You can see that it has plotted the sine and cosine curves between $\pi$ and $-\pi$. Now, let's go through and see how we can affect the display of this plot.

Changing colours and line widths

First step, we want to have the cosine in blue and the sine in red and a slighty thicker line for both of them.

In [42]:
trig.cos.plot(color="tab:blue", linewidth=2.5, linestyle="-")
trig.sin.plot(color="tab:red", linewidth=2.5, linestyle="-")

plt.show()

Exercise 4

  • Using the temperature dataset, set the colours of the July and January lines to a warm colour and a cool colour.
  • Add in the yearly average column to the plot with a dashed line style.
In [ ]:
 

Setting limits

Current limits of the figure are a bit too tight and we want to make some space in order to clearly see all data points.

In [43]:
trig.cos.plot(color="tab:blue", linewidth=2.5, linestyle="-")
trig.sin.plot(color="tab:red", linewidth=2.5, linestyle="-")

### New code
plt.xlim(trig.index.min() * 1.1, trig.index.max() * 1.1)
plt.ylim(trig.cos.min() * 1.1, trig.cos.max() * 1.1)
### End of new code

plt.show()

Setting ticks

Current ticks are not ideal because they do not show the interesting values ($\pm\pi$,$\pm\frac{\pi}{2}$) for sine and cosine. We’ll change them such that they show only these values.

In [44]:
trig.cos.plot(color="tab:blue", linewidth=2.5, linestyle="-")
trig.sin.plot(color="tab:red", linewidth=2.5, linestyle="-")

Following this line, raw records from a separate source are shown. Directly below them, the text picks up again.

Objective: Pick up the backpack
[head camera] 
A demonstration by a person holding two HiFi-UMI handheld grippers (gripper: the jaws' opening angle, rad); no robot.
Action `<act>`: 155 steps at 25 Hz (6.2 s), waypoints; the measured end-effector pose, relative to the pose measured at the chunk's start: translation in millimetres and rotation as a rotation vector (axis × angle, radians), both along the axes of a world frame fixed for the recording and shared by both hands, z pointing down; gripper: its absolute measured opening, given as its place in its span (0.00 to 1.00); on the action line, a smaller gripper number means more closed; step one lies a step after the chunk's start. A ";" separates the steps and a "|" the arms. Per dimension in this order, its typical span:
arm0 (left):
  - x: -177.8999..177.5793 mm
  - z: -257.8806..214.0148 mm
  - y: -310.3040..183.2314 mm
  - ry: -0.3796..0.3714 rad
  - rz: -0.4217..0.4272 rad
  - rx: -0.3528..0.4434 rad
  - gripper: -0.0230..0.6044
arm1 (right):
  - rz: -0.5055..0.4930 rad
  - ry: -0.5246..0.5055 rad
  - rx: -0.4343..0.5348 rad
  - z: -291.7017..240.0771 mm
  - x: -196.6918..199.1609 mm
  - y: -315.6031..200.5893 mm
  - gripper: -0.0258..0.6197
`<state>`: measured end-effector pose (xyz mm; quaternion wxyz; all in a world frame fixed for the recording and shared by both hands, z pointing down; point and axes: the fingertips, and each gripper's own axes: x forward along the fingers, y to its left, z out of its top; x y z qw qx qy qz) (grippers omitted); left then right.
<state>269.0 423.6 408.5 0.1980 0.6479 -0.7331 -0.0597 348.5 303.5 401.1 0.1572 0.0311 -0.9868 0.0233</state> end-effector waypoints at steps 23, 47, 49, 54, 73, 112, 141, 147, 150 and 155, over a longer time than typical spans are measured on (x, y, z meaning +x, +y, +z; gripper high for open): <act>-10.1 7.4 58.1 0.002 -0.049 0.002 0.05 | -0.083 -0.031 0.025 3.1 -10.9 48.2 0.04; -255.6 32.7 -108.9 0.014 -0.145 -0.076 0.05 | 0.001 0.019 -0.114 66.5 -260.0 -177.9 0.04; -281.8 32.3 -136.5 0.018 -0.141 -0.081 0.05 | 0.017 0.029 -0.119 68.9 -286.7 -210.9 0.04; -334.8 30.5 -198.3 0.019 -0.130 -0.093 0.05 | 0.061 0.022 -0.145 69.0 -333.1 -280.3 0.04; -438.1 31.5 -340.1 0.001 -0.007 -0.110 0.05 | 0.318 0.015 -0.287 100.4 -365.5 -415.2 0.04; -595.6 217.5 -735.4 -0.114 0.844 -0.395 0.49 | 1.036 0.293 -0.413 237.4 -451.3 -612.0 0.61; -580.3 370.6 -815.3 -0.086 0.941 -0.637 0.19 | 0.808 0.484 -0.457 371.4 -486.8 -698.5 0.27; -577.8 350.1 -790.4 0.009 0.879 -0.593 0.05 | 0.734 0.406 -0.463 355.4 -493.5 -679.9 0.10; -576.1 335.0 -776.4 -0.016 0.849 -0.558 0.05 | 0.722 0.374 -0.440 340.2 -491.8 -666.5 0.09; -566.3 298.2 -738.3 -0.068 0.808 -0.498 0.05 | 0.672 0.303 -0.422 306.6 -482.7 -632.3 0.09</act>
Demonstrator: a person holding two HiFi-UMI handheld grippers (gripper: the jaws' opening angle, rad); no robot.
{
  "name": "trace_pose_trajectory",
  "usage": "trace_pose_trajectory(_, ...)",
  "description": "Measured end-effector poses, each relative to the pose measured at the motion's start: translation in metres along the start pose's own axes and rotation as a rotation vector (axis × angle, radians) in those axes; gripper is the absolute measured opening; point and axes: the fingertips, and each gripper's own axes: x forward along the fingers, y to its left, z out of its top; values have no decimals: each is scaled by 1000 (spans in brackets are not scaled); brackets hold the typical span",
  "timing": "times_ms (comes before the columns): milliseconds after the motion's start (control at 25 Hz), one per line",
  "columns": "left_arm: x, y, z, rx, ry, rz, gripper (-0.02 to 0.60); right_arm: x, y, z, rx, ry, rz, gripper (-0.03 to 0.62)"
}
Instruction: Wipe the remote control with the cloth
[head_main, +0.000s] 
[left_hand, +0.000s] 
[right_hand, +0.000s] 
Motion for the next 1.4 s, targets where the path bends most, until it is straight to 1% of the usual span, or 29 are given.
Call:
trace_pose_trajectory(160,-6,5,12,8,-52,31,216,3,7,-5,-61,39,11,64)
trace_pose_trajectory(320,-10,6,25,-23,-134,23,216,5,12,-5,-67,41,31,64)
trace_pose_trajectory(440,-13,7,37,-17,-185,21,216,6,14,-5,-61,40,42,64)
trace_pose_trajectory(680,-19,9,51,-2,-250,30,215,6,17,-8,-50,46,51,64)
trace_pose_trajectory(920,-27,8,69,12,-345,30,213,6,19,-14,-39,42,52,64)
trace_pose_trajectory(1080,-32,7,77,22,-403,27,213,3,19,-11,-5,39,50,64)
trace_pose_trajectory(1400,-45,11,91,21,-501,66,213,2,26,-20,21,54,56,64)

plt.xlim(trig.index.min() * 1.1, trig.index.max() * 1.1)
plt.ylim(trig.cos.min() * 1.1, trig.cos.max() * 1.1)

### New code
plt.xticks([-np.pi, -np.pi/2, 0, np.pi/2, np.pi])
plt.yticks([-1, 0, +1])
### End of new code

plt.show()

Setting tick labels

Ticks are now properly placed but their label is not very explicit. We could guess that 3.142 is $\pi$ but it would be better to make it explicit. When we set tick values, we can also provide a corresponding label in the second argument list. Note that we’ll use LaTeX to allow for nice rendering of the label.

In [45]:
trig.cos.plot(color="tab:blue", linewidth=2.5, linestyle="-")
trig.sin.plot(color="tab:red", linewidth=2.5, linestyle="-")

plt.xlim(trig.index.min() * 1.1, trig.index.max() * 1.1)
plt.ylim(trig.cos.min() * 1.1, trig.cos.max() * 1.1)

### New code
plt.xticks([-np.pi, -np.pi/2, 0, np.pi/2, np.pi],
           [r'$-\pi$', r'$-\pi/2$', r'$0$', r'$+\pi/2$', r'$+\pi$'])

plt.yticks([-1, 0, +1],
           [r'$-1$', r'$0$', r'$+1$'])
### End of new code

plt.show()

Moving spines

Spines are the lines connecting the axis tick marks and noting the boundaries of the data area. They can be placed at arbitrary positions and until now, they were on the border of the axis. We’ll change that since we want to have them in the middle. Since there are four of them (top/bottom/left/right), we’ll discard the top and right by setting their color to none and we’ll move the bottom and left ones to coordinate 0 in data space coordinates.

In [46]:
trig.cos.plot(color="tab:blue", linewidth=2.5, linestyle="-")
trig.sin.plot(color="tab:red", linewidth=2.5, linestyle="-")

plt.xlim(trig.index.min() * 1.1, trig.index.max() * 1.1)
plt.ylim(trig.cos.min() * 1.1, trig.cos.max() * 1.1)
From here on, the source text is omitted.